Tens algum ritual antes de entrar em palco?
Rezo. Sou católica.
Estás também a preparar-te para lançar singles a solo: como estás a gerir a transição entre cantora de banda-sonora/parte de um projeto coletivo e artista individual?
Estou a adorar esta fase. Começar a gravar temas originais depois dos covers foi uma brisa de ar fresco. Estou a saborear a minha bolha. Trabalhar nas minhas próprias músicas é uma sensação muito boa.
Qual é o som, a estética ou a mensagem que queres que as pessoas associem à Mariiana a solo este ano?
Quero, acima de tudo, que saibam que a Mariana se esforça todos os dias. E quero que saibam que eu sou uma pessoa mais feliz quando canto. Tenho trabalhado para que se sinta, desde o primeiro álbum, que eu quero fazer coisas fora da caixa, diferentes. Espero que as músicas reflitam isso.
Houve alguma inspiração ou artista que particularmente te influenciou neste novo capítulo musical?
Acho que vou beber inspiração a artistas diferentes para diferentes "departamentos". Se estivermos a falar em estilo musical, Olivia Rodrigo; se pensarmos em guarda-roupa, um equilíbrio entre Olivia Rodrigo e Tate McRae; se estivermos a considerar spacing, então, tenho de nomear Tate McRae e Sabrina Carpenter.
Há alguém com quem gostasses de fazer um dueto?
Ninguém em particular. Estou numa idade e numa fase em que valorizo todas as experiências que me proporcionem aprendizagens e que me permitam evoluir como artista.
O que é que já podes revelar sobre o que aí vem?
Nada! Mas posso garantir que vão ser coisas boas. Sou nova, tenho muita energia e a minha natureza é ir, é fazer.
Fora da música, que atividades te ajudam a "desligar" ou a manter o foco?
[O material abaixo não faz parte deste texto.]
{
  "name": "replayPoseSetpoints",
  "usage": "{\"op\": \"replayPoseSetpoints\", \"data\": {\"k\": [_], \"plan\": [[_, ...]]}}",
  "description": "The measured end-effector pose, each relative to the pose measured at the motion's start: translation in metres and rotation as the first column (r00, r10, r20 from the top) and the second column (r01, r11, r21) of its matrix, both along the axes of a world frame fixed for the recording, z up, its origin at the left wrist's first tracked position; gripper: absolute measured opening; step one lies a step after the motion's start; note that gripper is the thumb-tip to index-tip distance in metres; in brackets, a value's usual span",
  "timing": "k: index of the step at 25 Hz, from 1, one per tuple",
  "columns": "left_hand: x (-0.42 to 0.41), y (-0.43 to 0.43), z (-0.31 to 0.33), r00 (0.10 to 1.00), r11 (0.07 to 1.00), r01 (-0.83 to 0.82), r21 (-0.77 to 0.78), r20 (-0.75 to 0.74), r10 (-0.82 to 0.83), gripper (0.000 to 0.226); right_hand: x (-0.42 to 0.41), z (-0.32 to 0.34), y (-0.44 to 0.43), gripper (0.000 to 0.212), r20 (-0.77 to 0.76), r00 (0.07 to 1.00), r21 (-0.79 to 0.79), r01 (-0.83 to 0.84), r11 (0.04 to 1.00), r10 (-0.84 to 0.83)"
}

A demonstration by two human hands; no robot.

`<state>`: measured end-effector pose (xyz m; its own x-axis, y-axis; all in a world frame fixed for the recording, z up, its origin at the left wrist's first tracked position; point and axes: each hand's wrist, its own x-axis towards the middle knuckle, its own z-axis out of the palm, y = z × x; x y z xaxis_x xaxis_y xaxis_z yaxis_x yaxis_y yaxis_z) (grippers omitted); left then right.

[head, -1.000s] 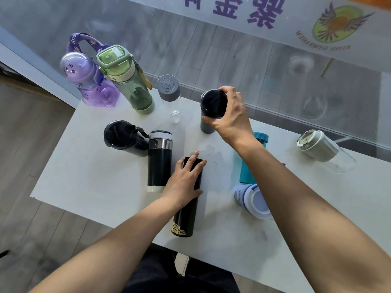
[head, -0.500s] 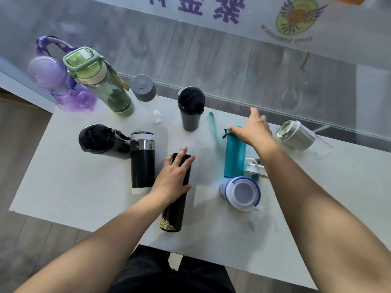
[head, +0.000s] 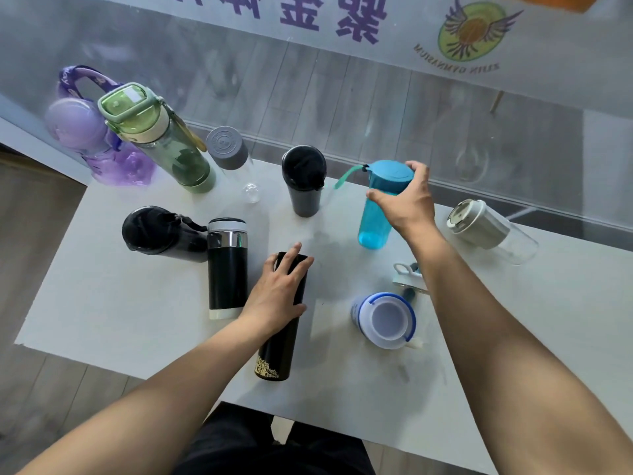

Passar tempo com a família é a coisa mais importante. Adoro passar tempo com a minha família. Eles são o meu espaço seguro, onde posso ser vulnerável. Depois, ir ao ginásio é uma coisa que me ajuda a desligar e a manter o foco. A praia. Como moro perto, vou muitas vezes, sozinha ou acompanhada, para pensar. O mar ajuda-me a organizar as ideias. Para além disso, gosto de estar com bebés. Os bebés têm esse poder de me tranquilizar, parece magia.
Representar faz parte dos planos?
Fez sempre.
Onde é que te imaginas daqui a 5/10 anos?
Imagino-me na música e com projetos na área da representação, precisamente. A trabalhar em cinema ou televisão, em Portugal ou no estrangeiro. Gostava de ter uma experiência fora. Num plano mais pessoal, imagino-me com uma família. Sempre rodeada de canções, claro.